*** SUPPLIED ENTRIES Section Begins ***

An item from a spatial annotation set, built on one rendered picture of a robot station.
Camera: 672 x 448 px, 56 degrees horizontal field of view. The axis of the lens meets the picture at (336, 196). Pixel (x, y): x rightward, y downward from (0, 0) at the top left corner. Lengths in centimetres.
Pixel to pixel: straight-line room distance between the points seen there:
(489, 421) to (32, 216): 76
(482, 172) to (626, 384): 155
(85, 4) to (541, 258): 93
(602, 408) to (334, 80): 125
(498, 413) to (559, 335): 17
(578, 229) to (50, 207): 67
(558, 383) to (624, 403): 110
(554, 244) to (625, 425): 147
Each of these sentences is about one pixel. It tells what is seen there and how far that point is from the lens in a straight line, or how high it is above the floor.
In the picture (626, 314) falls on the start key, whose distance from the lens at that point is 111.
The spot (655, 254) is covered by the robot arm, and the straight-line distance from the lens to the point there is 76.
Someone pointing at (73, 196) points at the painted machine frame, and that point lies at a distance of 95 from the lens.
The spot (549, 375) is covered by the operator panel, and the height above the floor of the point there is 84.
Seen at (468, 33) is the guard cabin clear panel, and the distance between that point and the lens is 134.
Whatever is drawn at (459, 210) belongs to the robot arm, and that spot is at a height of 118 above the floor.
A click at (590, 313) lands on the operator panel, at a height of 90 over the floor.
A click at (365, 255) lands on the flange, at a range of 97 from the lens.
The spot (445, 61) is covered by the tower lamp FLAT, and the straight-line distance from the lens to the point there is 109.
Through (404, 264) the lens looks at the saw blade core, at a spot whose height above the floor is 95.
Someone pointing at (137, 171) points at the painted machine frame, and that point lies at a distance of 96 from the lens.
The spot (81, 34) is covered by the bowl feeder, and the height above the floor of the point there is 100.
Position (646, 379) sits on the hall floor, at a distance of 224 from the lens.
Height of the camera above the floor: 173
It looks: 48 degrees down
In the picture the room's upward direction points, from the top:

*** SUPPLIED ENTRIES Section Ends ***

TASK TO CARRY OUT: From the line holding "Through (404, 264)" to the last line of the data above, copy every line exactly and include nothing more.

SOLVED PROBLEM:
Through (404, 264) the lens looks at the saw blade core, at a spot whose height above the floor is 95.
Someone pointing at (137, 171) points at the painted machine frame, and that point lies at a distance of 96 from the lens.
The spot (81, 34) is covered by the bowl feeder, and the height above the floor of the point there is 100.
Position (646, 379) sits on the hall floor, at a distance of 224 from the lens.
Height of the camera above the floor: 173
It looks: 48 degrees down
In the picture the room's upward direction points, from the top:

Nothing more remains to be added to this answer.